During that presentation, fellow River Loop Security team member Sophia d’Antoine demonstrated a script to find calls to memcpy with unsafe arguments, leveraging Binary Ninja’s intermediate language representations of assembly code.
I figured I would create a Ghidra script to do similar, but when I found that it wouldn’t be as simple as just calling a function like get_parameter_at
, I began digging into to Ghidra’s code and plugin examples published by NSA with Ghidra.
I ended up with the proof of concept script discussed in this post.
While this script might not be ready for real world 0day discovery, it should give you a sense of working with Ghidra’s scripting APIs, p-code intermediate representation, and built-in support for program analysis.
P-Code
P-code is Ghidra’s intermediate representation / intermediate language (IR/IL) for assembly language instructions. Ghidra “lifts” assembly instructions of various disparate architectures into p-code, allowing reverse engineers to more easily develop automated analyses that work with assembly code.
P-code abstracts away the complexities of working with various CPU architectures - x86’s plethora of instructions and prefixes, MIPS’ delay slots, ARM’s conditional instructions, etc, and presents reverse engineers with a common, simplified instruction set to work with. P-code lifting is a one-to-many translation, a single assembly instruction may be lifted into one or more p-code instruction.
For a simple example, see how an x86 MOV
instruction translates into a single COPY
p-code operation
MOV RAX,RSI
RAX = COPY RSI
In a more complex case, a SHR
instruction expands out into 30 p-code operations.
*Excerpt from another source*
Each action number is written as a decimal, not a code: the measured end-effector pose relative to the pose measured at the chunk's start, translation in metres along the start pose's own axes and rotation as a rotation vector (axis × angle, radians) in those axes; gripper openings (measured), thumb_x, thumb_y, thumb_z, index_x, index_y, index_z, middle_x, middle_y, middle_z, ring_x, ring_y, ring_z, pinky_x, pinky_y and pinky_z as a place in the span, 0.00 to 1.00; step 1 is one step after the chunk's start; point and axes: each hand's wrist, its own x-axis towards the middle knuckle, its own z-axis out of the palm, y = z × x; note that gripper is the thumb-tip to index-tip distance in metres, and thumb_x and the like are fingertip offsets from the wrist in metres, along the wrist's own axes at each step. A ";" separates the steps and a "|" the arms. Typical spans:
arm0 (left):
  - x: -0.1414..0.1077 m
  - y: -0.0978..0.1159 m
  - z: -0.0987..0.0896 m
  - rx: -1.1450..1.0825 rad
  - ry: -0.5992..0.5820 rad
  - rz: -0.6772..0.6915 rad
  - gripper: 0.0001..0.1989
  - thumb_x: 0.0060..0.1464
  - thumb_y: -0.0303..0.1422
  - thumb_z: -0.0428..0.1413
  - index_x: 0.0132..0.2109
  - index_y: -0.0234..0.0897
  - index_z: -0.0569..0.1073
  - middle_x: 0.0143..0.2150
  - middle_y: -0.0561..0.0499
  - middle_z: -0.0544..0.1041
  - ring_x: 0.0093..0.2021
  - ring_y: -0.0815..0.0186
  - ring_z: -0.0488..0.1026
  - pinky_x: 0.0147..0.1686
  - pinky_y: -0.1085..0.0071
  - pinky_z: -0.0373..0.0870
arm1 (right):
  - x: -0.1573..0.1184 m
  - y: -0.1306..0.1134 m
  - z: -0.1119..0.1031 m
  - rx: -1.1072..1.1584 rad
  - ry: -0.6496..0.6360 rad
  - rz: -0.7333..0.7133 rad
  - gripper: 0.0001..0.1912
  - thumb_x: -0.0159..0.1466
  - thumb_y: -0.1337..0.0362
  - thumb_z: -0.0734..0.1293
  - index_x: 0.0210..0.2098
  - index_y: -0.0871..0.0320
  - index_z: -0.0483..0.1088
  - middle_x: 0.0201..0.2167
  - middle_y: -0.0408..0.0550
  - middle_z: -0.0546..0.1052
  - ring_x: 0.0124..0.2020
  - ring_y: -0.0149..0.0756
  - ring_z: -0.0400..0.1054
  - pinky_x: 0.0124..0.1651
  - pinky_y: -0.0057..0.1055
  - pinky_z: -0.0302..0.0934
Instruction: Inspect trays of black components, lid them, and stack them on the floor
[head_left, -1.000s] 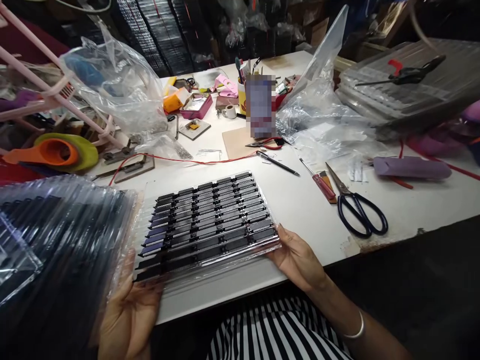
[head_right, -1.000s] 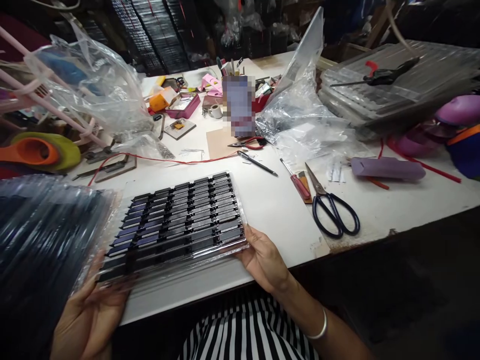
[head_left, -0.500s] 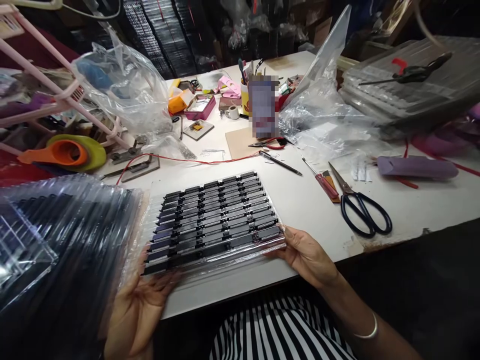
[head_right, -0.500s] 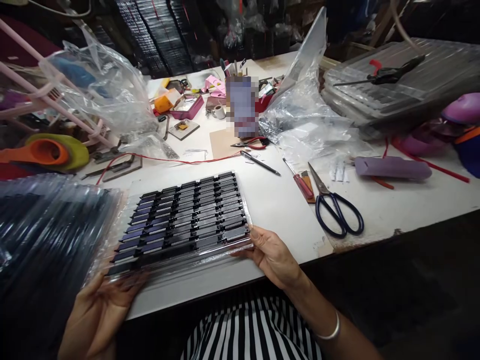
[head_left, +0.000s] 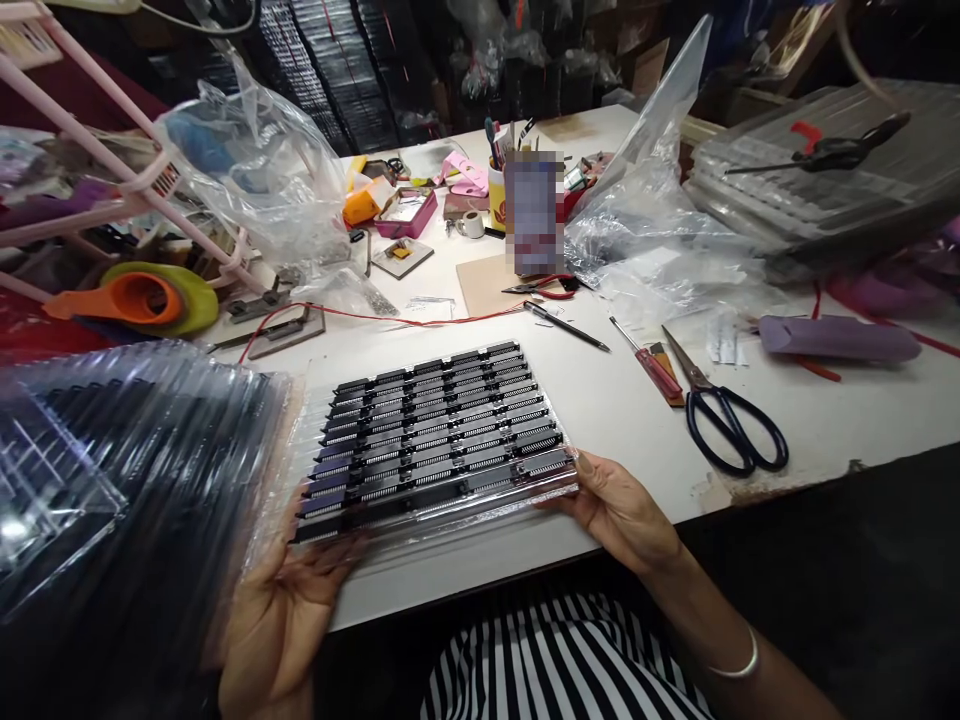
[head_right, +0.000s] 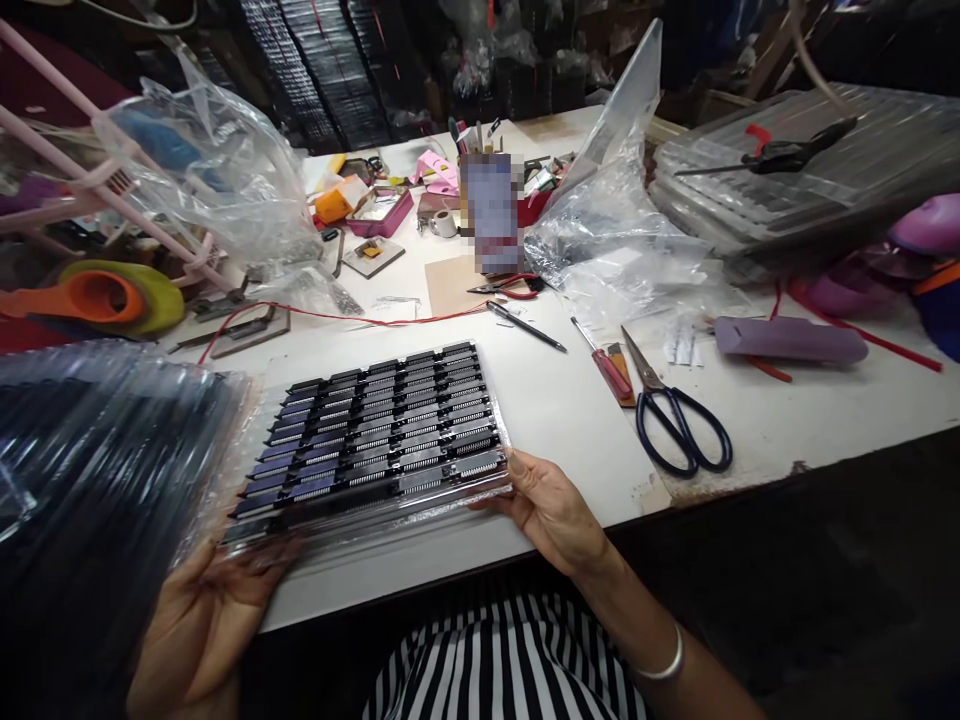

Note how calculations for x86 flags (CF
, OF
, SF
, and ZF
) are made explicit.
SHR RAX,0x3f
$Ub7c0:4 = INT_AND 63:4, 63:4
$Ub7d0:8 = COPY RAX
RAX = INT_RIGHT RAX, $Ub7c0
$U33e0:1 = INT_NOTEQUAL $Ub7c0, 0:4
$U33f0:4 = INT_SUB $Ub7c0, 1:4
$U3400:8 = INT_RIGHT $Ub7d0, $U33f0
$U3410:8 = INT_AND $U3400, 1:8
$U3430:1 = INT_NOTEQUAL $U3410, 0:8
$U3440:1 = BOOL_NEGATE $U33e0
$U3450:1 = INT_AND $U3440, CF
$U3460:1 = INT_AND $U33e0, $U3430
CF = INT_OR $U3450, $U3460
$U3490:1 = INT_EQUAL $Ub7c0, 1:4
$U34b0:1 = INT_SLESS $Ub7d0, 0:8
$U34c0:1 = BOOL_NEGATE $U3490
$U34d0:1 = INT_AND $U34c0, OF
$U34e0:1 = INT_AND $U3490, $U34b0
OF = INT_OR $U34d0, $U34e0
$U2e00:1 = INT_NOTEQUAL $Ub7c0, 0:4
$U2e20:1 = INT_SLESS RAX, 0:8
$U2e30:1 = BOOL_NEGATE $U2e00
$U2e40:1 = INT_AND $U2e30, SF
$U2e50:1 = INT_AND $U2e00, $U2e20
SF = INT_OR $U2e40, $U2e50
$U2e80:1 = INT_EQUAL RAX, 0:8
$U2e90:1 = BOOL_NEGATE $U2e00
$U2ea0:1 = INT_AND $U2e90, ZF
$U2eb0:1 = INT_AND $U2e00, $U2e80
ZF = INT_OR $U2ea0, $U2eb0
P-code itself is generated with SLEIGH, a processor specification language for Ghidra which provides the tool with both disassembly information (e.g., the sequence of bytes 89 d8
means MOV EAX, EBX
), and semantic information (MOV EAX, EBX
has the p-code semantics EAX = COPY EBX
). After lifting up to raw p-code (i.e., the direct translation to p-code), additionally follow-on analysis may enhance the p-code, transforming it by adding additional metadata to instructions (e.g., the CALL
p-code operation only has a call target address in raw p-code form, but may gain parameters associated with the function call after analysis), and adding additional analysis-derived instructions not present in raw p-code, such as MULTIEQUAL
, representing a phi-node (more on that later), or PTRSUB
, for pointer arithmetic producing a pointer to a subcomponent of a data type.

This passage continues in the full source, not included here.